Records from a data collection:

====

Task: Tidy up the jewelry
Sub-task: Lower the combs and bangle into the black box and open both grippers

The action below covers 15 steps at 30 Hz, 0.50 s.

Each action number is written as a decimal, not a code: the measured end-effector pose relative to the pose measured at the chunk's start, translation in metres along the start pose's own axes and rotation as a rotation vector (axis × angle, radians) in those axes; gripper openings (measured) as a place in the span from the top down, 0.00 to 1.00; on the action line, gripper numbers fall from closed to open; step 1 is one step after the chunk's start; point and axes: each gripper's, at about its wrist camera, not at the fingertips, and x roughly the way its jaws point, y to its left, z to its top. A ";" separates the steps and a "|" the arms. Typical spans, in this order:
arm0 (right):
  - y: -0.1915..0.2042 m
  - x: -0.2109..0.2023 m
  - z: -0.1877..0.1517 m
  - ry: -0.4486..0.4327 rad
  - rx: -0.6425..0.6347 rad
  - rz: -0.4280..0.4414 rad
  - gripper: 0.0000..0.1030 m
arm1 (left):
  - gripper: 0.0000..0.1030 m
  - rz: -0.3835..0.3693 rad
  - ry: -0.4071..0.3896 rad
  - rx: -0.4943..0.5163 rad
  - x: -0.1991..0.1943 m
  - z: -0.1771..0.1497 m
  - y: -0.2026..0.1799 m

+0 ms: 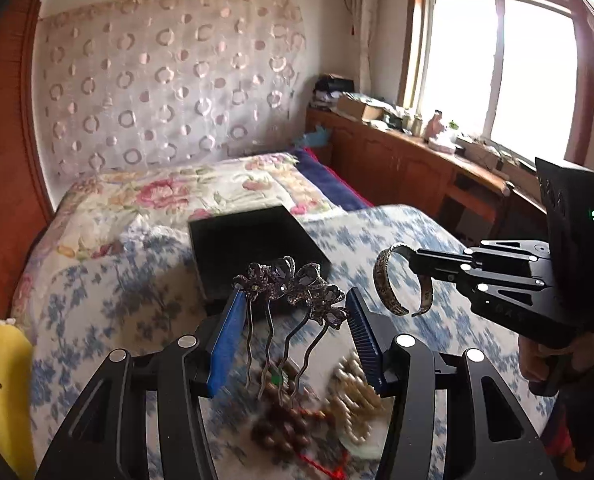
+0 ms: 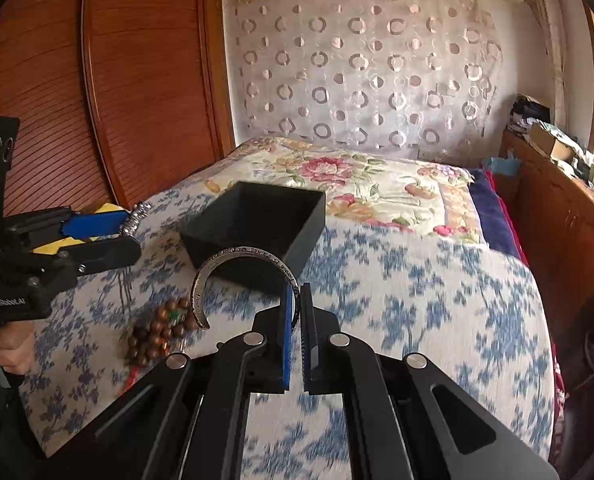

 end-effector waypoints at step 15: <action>0.008 0.096 0.063 0.062 -0.088 0.055 0.93 | 0.52 0.073 -0.006 -0.019 0.045 0.056 0.043</action>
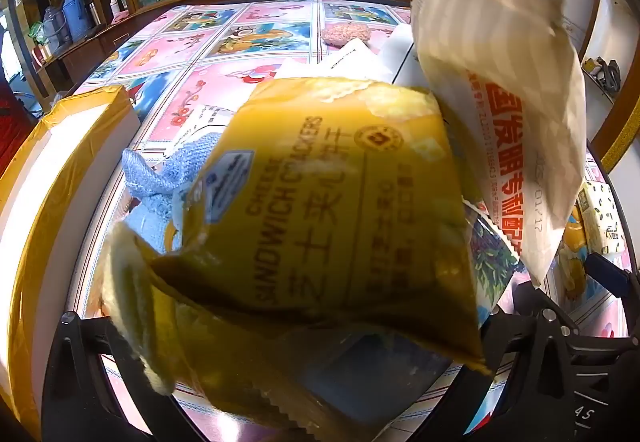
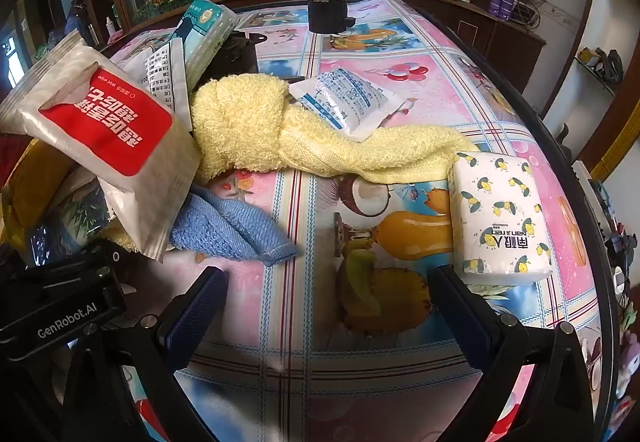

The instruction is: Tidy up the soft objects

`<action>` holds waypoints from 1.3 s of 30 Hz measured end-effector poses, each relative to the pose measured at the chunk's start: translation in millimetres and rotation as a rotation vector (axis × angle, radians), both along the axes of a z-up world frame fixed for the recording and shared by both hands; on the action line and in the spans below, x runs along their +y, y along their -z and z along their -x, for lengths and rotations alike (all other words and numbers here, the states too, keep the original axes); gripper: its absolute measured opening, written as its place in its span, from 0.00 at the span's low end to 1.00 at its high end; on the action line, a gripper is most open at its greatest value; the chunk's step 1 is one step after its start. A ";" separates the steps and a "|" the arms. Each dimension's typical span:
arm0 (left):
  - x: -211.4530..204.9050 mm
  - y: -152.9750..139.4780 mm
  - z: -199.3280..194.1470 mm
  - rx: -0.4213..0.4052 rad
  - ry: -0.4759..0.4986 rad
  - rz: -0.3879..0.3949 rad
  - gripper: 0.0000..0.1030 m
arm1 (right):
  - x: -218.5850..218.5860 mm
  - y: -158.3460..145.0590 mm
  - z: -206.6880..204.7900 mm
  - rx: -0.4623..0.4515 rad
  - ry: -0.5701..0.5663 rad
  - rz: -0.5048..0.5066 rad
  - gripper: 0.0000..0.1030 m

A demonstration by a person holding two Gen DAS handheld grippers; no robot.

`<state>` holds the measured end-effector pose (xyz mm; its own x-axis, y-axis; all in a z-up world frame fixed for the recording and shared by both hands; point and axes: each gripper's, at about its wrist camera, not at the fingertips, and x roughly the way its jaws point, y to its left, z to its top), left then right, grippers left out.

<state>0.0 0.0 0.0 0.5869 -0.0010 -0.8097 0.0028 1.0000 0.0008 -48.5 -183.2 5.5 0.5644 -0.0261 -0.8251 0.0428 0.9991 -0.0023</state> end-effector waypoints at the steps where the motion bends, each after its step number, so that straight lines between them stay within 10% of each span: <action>1: -0.1 0.0 -0.1 0.000 0.000 0.000 1.00 | 0.0 0.0 0.1 0.002 0.000 0.000 1.00; 39: 5.9 -2.5 8.8 0.062 -0.034 0.006 1.00 | 6.4 -1.9 1.7 0.029 -0.075 0.029 1.00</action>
<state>-8.8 5.9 2.5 0.5357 0.0131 -0.8443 -0.0310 0.9995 -0.0042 -50.2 -176.8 7.4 0.5412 -0.0085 -0.8409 -0.0325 0.9990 -0.0310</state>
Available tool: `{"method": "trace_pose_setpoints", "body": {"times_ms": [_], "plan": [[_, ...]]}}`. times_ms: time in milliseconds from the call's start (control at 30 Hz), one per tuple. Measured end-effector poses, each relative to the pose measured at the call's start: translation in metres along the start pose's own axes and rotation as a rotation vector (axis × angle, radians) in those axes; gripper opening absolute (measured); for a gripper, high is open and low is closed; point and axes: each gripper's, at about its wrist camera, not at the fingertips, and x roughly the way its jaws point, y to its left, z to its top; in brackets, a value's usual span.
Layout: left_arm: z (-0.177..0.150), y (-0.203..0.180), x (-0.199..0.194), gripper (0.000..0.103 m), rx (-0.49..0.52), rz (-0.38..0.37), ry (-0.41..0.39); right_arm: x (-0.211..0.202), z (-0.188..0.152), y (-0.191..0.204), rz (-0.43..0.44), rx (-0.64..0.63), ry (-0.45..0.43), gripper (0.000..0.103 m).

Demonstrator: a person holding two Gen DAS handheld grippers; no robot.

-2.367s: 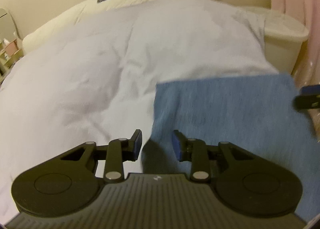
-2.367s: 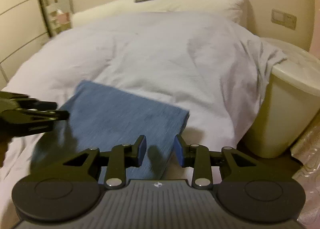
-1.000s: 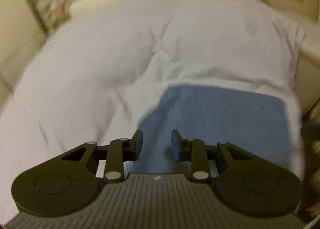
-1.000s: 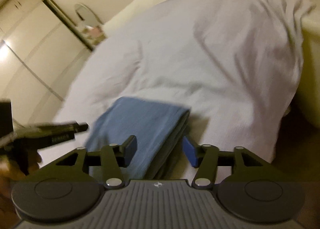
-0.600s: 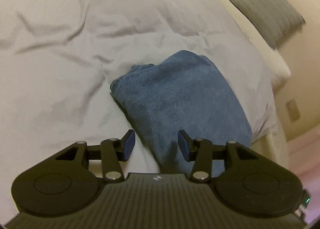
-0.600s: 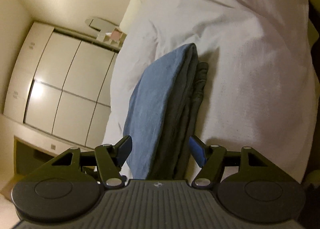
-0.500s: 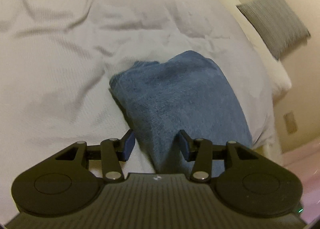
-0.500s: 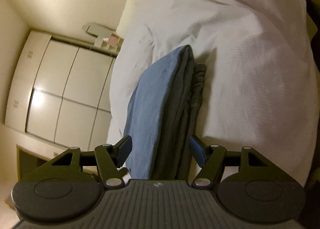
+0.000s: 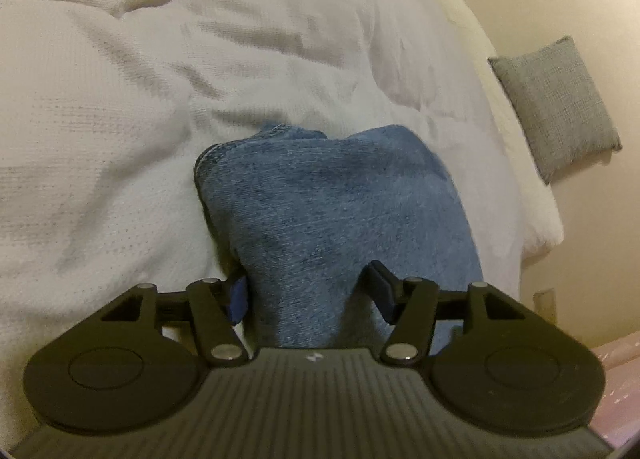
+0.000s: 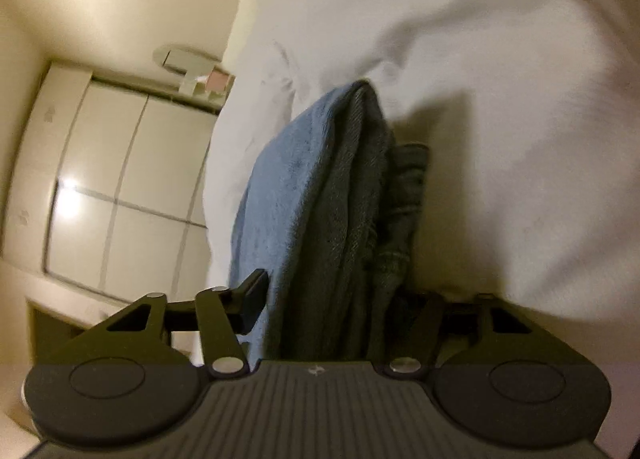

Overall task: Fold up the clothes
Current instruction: 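Grasp the folded jeans bundle with the left gripper while the right gripper grips it too, then lift and carry the jeans bundle with both grippers to the clothes stack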

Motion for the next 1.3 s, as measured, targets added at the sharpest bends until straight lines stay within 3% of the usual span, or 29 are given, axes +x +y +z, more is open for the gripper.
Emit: {"method": "trace_pose_setpoints", "body": {"times_ms": [67,167,233,300,367,467,533,633,700,767,833,1033,1167,1300], "plan": [[0.001,0.004,-0.003,0.046,-0.042,-0.014,0.0,0.005,0.002,0.001,0.001,0.006,0.0,0.039],[0.006,0.004,-0.016,0.035,-0.106,-0.057,0.017,0.003,0.01,0.001,0.006,0.119,0.037,0.032],[0.012,0.002,-0.027,0.035,-0.183,-0.115,0.017,0.0,0.02,0.003,0.009,0.261,0.063,0.031],[0.014,-0.003,-0.028,0.035,-0.166,-0.107,0.02,0.002,0.032,0.009,-0.009,0.343,0.085,0.031],[0.012,-0.003,-0.023,0.039,-0.151,-0.082,0.028,0.009,0.042,0.017,-0.055,0.3,0.126,0.033],[-0.001,0.017,-0.006,0.043,-0.213,-0.058,0.042,0.019,0.043,0.014,-0.114,0.249,0.181,0.046],[-0.004,0.022,0.0,0.043,-0.239,-0.077,0.013,0.022,0.041,0.008,-0.105,0.251,0.17,0.042],[-0.001,0.01,0.004,0.044,-0.215,-0.047,-0.018,0.027,0.04,0.002,-0.095,0.26,0.161,0.041],[0.0,0.005,0.0,0.04,-0.227,-0.044,-0.032,0.033,0.047,0.008,-0.105,0.267,0.181,0.036],[0.002,-0.005,-0.012,0.03,-0.226,-0.057,-0.052,0.033,0.055,0.028,-0.131,0.195,0.203,0.031],[0.006,-0.022,-0.027,0.026,-0.22,-0.076,-0.081,0.032,0.068,0.055,-0.124,0.092,0.214,0.027],[0.024,-0.062,-0.083,0.024,-0.252,-0.114,-0.186,0.033,0.097,0.146,-0.067,-0.085,0.283,0.026],[0.025,-0.076,-0.153,0.024,-0.295,-0.121,-0.308,0.037,0.096,0.209,0.006,-0.138,0.371,0.026],[0.015,-0.077,-0.25,0.024,-0.343,-0.089,-0.485,0.058,0.073,0.276,0.101,-0.178,0.511,0.027]]}}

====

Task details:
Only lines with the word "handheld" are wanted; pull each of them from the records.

Written response:
A demonstration by a person holding two Gen DAS handheld grippers; no robot.
Demonstrator: a person holding two Gen DAS handheld grippers; no robot.

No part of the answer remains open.